While there are clearly some people who would fit the "anti-religious agnostic" label, there are equally people who take the position that an unknowable God is one that might as well not exist, and almost certainly doesn't.

That type of "qualification" is similar to the one that would make any proper scientist admit that the Earth is only round by observation, or that the theories of gravity and what have you are themselves susceptible to change.

Like, I'll put it out there: The "you-can't-know-by-definition" God is equally as mythological as the one you can know, and really only reflects certain generalizing processes that the human mind evolved to deal with complex social and environmental interactions required of mammals that live in large groups and ESPECIALLY language.

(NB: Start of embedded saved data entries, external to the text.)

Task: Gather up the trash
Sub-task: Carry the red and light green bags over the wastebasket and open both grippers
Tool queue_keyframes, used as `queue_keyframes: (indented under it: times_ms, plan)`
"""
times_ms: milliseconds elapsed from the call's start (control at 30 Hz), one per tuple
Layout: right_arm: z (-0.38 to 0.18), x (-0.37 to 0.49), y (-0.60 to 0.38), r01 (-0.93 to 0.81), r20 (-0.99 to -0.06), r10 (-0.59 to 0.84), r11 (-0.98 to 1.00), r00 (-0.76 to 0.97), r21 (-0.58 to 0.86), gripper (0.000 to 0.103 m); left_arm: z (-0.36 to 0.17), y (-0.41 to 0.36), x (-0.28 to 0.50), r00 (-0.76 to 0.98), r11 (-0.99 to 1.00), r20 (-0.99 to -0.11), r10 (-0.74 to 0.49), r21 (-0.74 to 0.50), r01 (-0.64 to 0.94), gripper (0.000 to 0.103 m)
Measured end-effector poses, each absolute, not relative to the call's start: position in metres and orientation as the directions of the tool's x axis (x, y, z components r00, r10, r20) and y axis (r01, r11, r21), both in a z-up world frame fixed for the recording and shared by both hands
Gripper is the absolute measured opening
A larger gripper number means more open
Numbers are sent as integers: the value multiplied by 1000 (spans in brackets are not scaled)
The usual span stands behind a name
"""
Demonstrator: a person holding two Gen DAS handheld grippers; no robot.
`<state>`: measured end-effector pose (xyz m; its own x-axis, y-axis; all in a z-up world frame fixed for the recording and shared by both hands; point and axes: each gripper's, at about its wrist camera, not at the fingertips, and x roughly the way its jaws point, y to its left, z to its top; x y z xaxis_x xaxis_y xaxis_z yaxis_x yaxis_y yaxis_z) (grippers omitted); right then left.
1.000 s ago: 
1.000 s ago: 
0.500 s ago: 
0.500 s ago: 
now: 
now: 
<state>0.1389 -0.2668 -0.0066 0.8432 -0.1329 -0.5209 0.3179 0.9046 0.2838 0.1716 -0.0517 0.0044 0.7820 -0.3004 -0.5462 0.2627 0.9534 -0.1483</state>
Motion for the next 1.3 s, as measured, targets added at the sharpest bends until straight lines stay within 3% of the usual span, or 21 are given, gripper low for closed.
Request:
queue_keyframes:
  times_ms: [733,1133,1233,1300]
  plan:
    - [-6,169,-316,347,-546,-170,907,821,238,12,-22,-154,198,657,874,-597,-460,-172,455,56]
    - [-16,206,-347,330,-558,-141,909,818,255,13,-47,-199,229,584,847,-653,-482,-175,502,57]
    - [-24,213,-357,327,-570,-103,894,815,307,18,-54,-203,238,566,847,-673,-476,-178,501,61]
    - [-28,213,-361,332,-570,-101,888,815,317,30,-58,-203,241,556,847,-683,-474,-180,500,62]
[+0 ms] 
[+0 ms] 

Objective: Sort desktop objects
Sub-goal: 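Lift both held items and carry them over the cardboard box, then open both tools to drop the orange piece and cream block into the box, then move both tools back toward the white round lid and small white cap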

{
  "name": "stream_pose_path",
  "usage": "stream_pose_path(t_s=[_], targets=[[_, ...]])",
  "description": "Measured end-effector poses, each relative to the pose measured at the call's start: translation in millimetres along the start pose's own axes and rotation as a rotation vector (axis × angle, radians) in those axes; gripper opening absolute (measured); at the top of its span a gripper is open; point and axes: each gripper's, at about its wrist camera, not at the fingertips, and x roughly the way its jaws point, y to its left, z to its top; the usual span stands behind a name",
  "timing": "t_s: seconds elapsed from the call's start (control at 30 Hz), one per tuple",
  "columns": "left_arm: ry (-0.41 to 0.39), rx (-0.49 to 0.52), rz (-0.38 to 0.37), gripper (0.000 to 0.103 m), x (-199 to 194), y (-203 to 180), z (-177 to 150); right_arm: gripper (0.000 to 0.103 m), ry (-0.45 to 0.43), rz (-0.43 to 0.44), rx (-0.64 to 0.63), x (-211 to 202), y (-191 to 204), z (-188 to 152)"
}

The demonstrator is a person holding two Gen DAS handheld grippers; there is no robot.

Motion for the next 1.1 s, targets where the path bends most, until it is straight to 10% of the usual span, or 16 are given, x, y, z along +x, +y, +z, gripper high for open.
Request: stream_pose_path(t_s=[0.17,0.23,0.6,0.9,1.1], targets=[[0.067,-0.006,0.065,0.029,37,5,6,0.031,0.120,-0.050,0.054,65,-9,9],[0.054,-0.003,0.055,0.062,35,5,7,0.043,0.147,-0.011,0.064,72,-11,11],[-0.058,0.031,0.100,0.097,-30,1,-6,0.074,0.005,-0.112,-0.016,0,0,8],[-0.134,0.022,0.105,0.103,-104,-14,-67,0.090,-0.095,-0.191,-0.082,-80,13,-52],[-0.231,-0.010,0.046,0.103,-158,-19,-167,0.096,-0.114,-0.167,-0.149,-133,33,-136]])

For as "arrogant" as someone might want to say that claim is, it is the consequence of almost childlike thinking that people would suggest that there could be something which could meaningfully be labeled as "God" for which there would be no possible way to confirm the existence of, and for any "god" not meaningfully labeled as such, its existence is tautologically moot or redundant, depending on whether you believe God is separate or everything.

Originally posted by Digi
The idea that atheism is the abject, absolute denial of any creator being is the most widely held misconception about atheism.

I don't know about that

I'd deny an intelligent creator to the same degree of certainty that I would deny the world is flat

I'd deny a non-intelligent creator on the grounds of it being irrelevant or redundant

Originally posted by inimalist
I don't know about that

I'd deny an intelligent creator to the same degree of certainty that I would deny the world is flat

I'd deny a non-intelligent creator on the grounds of it being irrelevant or redundant

Thats kinda what I was thinking but even then I'd bet that you would say that an intelligent creator might exist. Also I think some athiests wouldn't put themselves in that category but as far as I'm concerned they're in denial. In other word they say God or gods might exist but they don't believe it really ie their level of belief is so low you might as well classify it as complete rejection.

Originally posted by Deadline
Thats kinda what I was thinking but even then I'd bet that you would say that an intelligent creator might exist.

in terms of the absolute dictates of empirical, evidence based philosophy, ok, it might, in the same way that the earth might actually be flat or that I might actually be a woman or that you all might be simulations in my mind as I am actually only a brain in a vat.

In terms of any real way that my philosophy is applied to reality, no, there is no creator. I'd be willing to evaluate evidence, as I would if someone said they could empirically show that I'm not male, but the fact that I'm not close minded says nothing about my degree of certainty.

Originally posted by Deadline
Also I think some athiests wouldn't put themselves in that category but as far as I'm concerned they're in denial.

I'd agree, but thats hardly surprising, as my interpretation of what it means to be an atheist is that degree of certainty. If you are actively considering that God might exist, or leaving that possibility open, then I don't know how fitting of the term atheist you are... though, like I've said before, I have no interest in arguing the labels people want to give themselves

Originally posted by Robtard
Interesting, I've thought it was the denial outright. Fair enough though.

In your defense, though, your definition is how the term is used in everyday parlance. Whenever a person self-identifies as "Atheist", it generally means Strong Atheist. Other forms of Atheism usually require an asterisk for clarification, such "Well, I'm not saying there's no god, I just want evidence".

Atheists = "Anti-Religious Agnostics" in casual, informal everyday speech.